Sri Lankan police have arrested two ruling party lawmakers on charges of mob violence

Sri Lankan police have arrested two ruling party lawmakers on charges of mob violence

Thousands of people continue to protest outside the president’s front office in Colombo. (File)


Sri Lankan police have arrested two ruling party lawmakers on charges of inciting mob violence that plunged the country into unrest and killing nine people last week, officials said on Wednesday.

A police official, speaking on condition of anonymity, said both lawmakers from President Gotabaya Rajapaksa’s party were questioned by criminal investigators on Tuesday evening and detained overnight.

“There is direct evidence against the two MPs and that is why they have been arrested,” the official said.

Among the 22 politicians, including former Prime Minister Mahinda Rajapaksa and his son Namal, were Sanath Nishant and Milan Jayathila – whose passports were confiscated last week for inciting violence.

On May 9, thousands of supporters of the ruling party who boarded a bus in the capital attacked a peaceful demonstration by anti-government protesters demanding the resignation of President Rajapaksa due to the economic crisis that has crippled the country.

The then-Prime Minister Mahinda Rajapaksa – the president’s elder brother – resigned shortly after the onslaught of retaliatory violence and arson, which destroyed the homes of more than 70 leaders of the ruling party.

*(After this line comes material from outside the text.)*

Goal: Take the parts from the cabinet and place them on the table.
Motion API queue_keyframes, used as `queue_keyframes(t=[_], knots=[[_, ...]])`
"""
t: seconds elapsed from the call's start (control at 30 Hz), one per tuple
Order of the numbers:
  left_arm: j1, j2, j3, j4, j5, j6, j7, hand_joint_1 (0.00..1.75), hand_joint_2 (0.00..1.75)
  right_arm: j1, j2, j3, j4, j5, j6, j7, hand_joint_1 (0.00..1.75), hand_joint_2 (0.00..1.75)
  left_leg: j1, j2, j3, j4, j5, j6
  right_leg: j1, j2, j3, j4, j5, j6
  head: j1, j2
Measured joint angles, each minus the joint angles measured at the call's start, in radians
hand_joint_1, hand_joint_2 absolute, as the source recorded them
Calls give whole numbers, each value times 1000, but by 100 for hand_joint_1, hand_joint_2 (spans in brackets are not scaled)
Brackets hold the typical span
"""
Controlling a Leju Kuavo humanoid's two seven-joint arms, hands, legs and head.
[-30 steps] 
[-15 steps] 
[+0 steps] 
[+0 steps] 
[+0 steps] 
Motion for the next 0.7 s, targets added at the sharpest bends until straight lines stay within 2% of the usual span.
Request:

More than 225 people have been hospitalized since the violence, according to health officials.

Police say they have arrested about 500 people in connection with the violence and retaliation.

Cabinet formation

Thousands protest outside the president’s frontline office in Colombo, demanding his resignation because of an economic crisis that has led to a severe shortage of food, fuel and essential medicines.

The deficit is accompanied by record inflation and prolonged blackouts, which has brought severe hardship to Sri Lankans, who are facing the worst financial crisis in the country since independence from Britain in 1948.

Last week, Ranil Wickremesinghe was appointed Prime Minister.

Bikram Singh has the support of two main opposition parties in forming a “unity government” aimed at bringing the country out of crisis, but has yet to form a full-fledged cabinet.

Four ministers were appointed on Saturday. Official sources said Bikram Singh is still in talks with potential coalition partners to finalize his cabinet.

The Prime Minister is expected to take up important money portfolios for the ongoing bailout talks with the International Monetary Fund.

Energy Minister Kanchana Wijesekera said the energy crisis was worse than initially feared.

“We will not be able to supply petrol in the next two days and I am appealing to motorists not to line up,” Wijesekera told parliament.

He said the government had been able to raise 53 million for a petrol tanker that was already in Colombo port and was awaiting full payment before unloading.

“It will be Saturday or Sunday before we deliver petrol, but we have a reserve for essential services, such as ambulances,” Wisesekera said.

The foreign exchange crisis has also led to a shortage of 14 essential medicines, including the anti-rabies vaccine.

(Except for the title, this story was not edited by NDTV staff and was published from a syndicated feed.)